A further analysis indicates that they misused a compilation option to disable function inlining in GCC: They use '-fno-inline-functions' to disable function inlining in both GCC and CLANG. However, in GCC, this option only disables the function inlining algorithm introduced in O3, the function inlining introduced in O2 will not be disabled. The document for this compilation option can be found at GCC Documentation:
Binaries are not in the Expected Architecture
Some binaries in the Cisco dataset is not the architecture as it is labeled to be. For example, a binary of unrar (mips64-gcc-9-O3_unrar) is actually an ARM32 executable.
Improper Function Pair Labeling Strategy
The Cisco dataset labels function pairs based solely on their names: if two functions share the same name, they are labeled as a positive pair; otherwise, they are labeled as a negative pair. However, this strategy can mislabel homologous functions as negative pairs. For instance, C++ template functions often result in multiple binary instantiations generated by the compiler. Although these instantiations are functionally equivalent—or even byte-for-byte identical in some cases—they are incorrectly labeled as negative pairs in the Cisco dataset.
This mislabeling introduces noise into the ground truth and leads to a systematic underestimation of the performance of Binary Function Similarity Detection (BFSD) tools.
As a result, the evaluation outcomes in studies using the Cisco dataset may not accurately reflect tool capabilities. For example, HermesSim achieved only 43.8% Recall@1 on the Cisco dataset under the noinline XM task (with a pool size of 10,000), whereas it achieved 90% under the same setting on our dataset. This discrepancy does not indicate that our dataset is biased in the opposite direction. Notably, jTrans and CLAP demonstrated similar performance on both our dataset and the BinaryCorp dataset under equivalent evaluation conditions, suggesting that our dataset provides a more balanced and realistic assessment.

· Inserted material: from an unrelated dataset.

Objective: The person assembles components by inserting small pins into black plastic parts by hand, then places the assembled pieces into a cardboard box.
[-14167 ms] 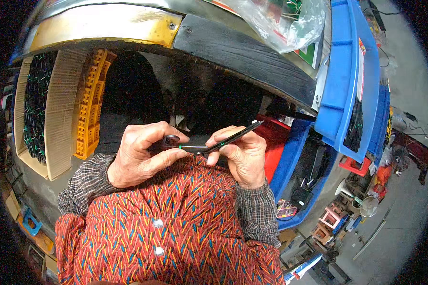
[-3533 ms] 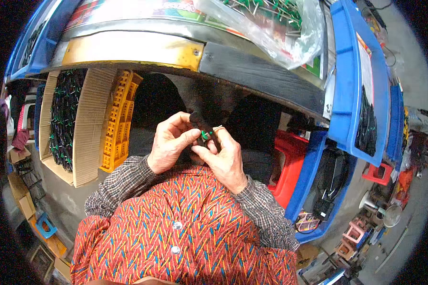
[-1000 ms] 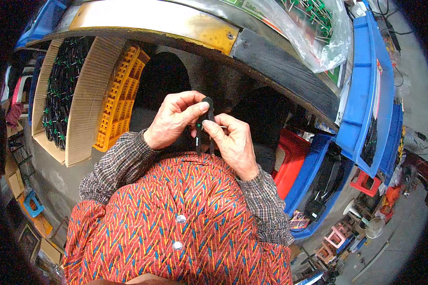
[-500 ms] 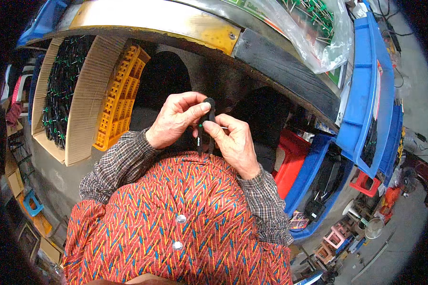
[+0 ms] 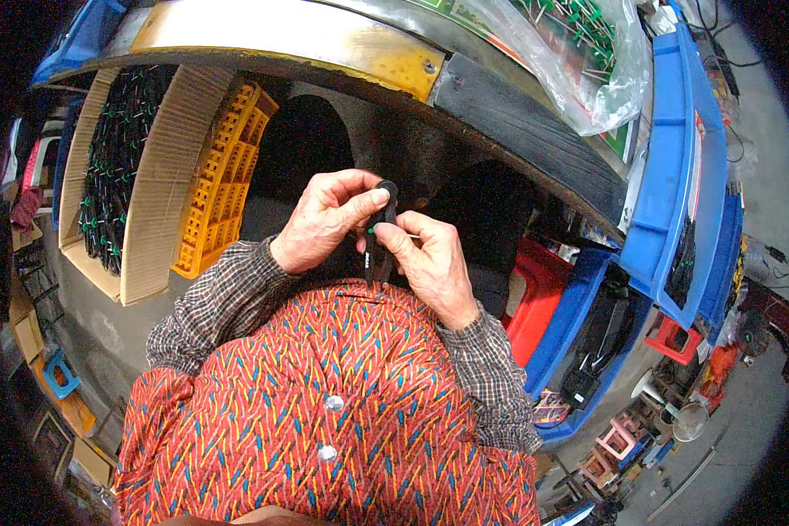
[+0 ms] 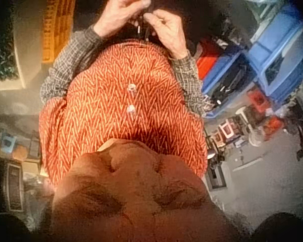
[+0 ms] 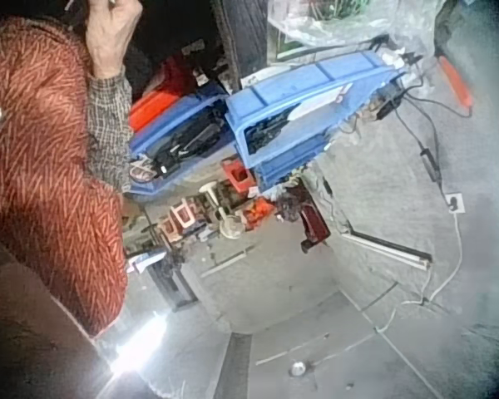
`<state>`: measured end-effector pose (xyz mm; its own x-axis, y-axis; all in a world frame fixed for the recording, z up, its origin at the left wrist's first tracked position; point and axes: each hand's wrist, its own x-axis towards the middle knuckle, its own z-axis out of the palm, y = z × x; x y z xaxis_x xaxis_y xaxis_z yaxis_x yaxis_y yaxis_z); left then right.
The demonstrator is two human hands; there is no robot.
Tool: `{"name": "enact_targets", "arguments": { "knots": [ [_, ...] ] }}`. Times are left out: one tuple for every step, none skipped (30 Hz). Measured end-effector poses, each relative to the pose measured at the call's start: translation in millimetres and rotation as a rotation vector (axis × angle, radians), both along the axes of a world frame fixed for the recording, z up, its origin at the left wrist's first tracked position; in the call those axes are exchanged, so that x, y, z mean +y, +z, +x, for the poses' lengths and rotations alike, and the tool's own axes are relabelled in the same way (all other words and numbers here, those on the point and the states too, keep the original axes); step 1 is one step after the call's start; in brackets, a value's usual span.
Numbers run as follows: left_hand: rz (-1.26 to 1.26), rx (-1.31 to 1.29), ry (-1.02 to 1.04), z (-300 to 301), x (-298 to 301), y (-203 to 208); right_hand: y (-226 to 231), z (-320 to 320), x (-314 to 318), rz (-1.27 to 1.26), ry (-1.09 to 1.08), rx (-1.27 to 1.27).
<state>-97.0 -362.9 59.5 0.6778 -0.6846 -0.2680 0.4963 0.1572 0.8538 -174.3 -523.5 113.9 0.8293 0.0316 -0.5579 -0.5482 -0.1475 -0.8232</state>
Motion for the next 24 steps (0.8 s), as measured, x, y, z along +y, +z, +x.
{"name": "enact_targets", "arguments": {
  "knots": [
    [-0.001,0.0,-0.001,0.1,-0.2,-0.3,-0.6,-0.4,-0.2,-0.025,0.022,0.011],
    [-0.019,0.012,-0.001,0.3,-0.4,-0.6,0.7,-0.2,2.3,-0.026,0.022,0.011],
    [-0.038,0.023,-0.001,0.3,0.0,-0.9,3.0,0.5,8.2,0.025,-0.05,-0.019],
    [-0.04,0.023,-0.001,-0.1,0.5,-1.9,3.9,1.0,12.9,0.075,-0.121,-0.05],
    [-0.035,0.028,0.0,-0.8,1.0,-3.7,0.9,0.3,15.2,0.072,-0.12,-0.05],
    [-0.021,0.032,-0.001,-1.1,0.7,-3.6,-4.1,-1.2,15.7,0.093,-0.142,-0.098],
    [-0.016,0.032,-0.001,-1.0,0.2,-2.6,-6.1,-1.5,15.8,0.113,-0.163,-0.146],
    [-0.005,0.032,0.0,-0.8,-0.5,-1.2,-4.6,-1.9,14.2,0.117,-0.164,-0.146],
    [0.0,0.033,0.004,-0.3,0.4,-0.6,0.5,-0.3,14.7,0.123,-0.159,-0.109],
    [-0.002,0.033,0.006,-0.2,1.0,-0.1,3.4,0.6,14.2,0.129,-0.155,-0.071],
    [0.001,0.035,0.015,-0.4,1.2,0.3,2.3,1.1,10.1,0.128,-0.152,-0.071],
    [0.003,0.035,0.02,-0.3,0.9,0.9,1.3,2.0,4.1,0.037,-0.041,-0.043],
    [0.001,0.036,0.02,-0.5,0.6,0.6,0.9,2.6,1.1,-0.054,0.071,-0.015],
    [-0.013,0.029,0.021,-0.8,0.2,-0.4,1.1,2.2,1.2,-0.055,0.07,-0.014],
    [-0.023,0.023,0.023,-1.1,0.4,-0.9,2.7,2.9,3.1,-0.045,0.052,-0.006],
    [-0.023,0.024,0.023,-0.8,1.0,-0.7,3.3,3.2,5.3,-0.035,0.035,0.003],
    [-0.016,0.031,0.013,-0.2,1.8,-0.4,1.8,2.3,8.7,-0.034,0.034,0.003],
    [-0.01,0.038,0.004,0.2,2.3,-0.3,-0.8,0.9,12.9,0.053,-0.059,-0.023],
    [-0.01,0.038,0.004,-0.1,2.4,-1.4,-3.0,-0.1,15.1,0.141,-0.153,-0.049],
    [-0.007,0.04,0.006,-0.7,2.2,-3.1,-4.4,-0.5,15.2,0.142,-0.154,-0.049],
    [-0.006,0.044,0.009,-1.1,2.2,-4.3,-5.8,-0.9,15.1,0.126,-0.15,-0.064],
    [-0.005,0.044,0.01,-1.0,2.5,-4.3,-6.5,-1.1,15.3,0.11,-0.146,-0.078],
    [-0.006,0.027,0.013,-0.5,2.9,-4.1,-4.8,-0.9,16.6,0.111,-0.146,-0.078],
    [-0.006,0.011,0.017,-0.4,3.1,-4.0,-0.8,-0.5,18.6,0.113,-0.164,-0.08]
  ]
}}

Other datasets are limited in comprehensiveness:
BinaryCorp (used in jTrans, CLAP): only x86.
Understanding the AI-powered binary code similarity detection(Fu el al.): only 33 ELFs.
Vulnerability Detection Dataset
Vulnerability datasets used in previous studies are often limited in both scale and label quality. Typically, these datasets:
use binaries from only a few devices as the search pool, and
include around ten 1-day vulnerabilities as query functions.
Furthermore, ground-truth labels are often constructed by manually inspecting only the top-10 results returned by each tool.
Such practices result in incomplete and potentially biased ground-truth data, ultimately leading to insufficient and unreliable evaluation of vulnerability detection tools.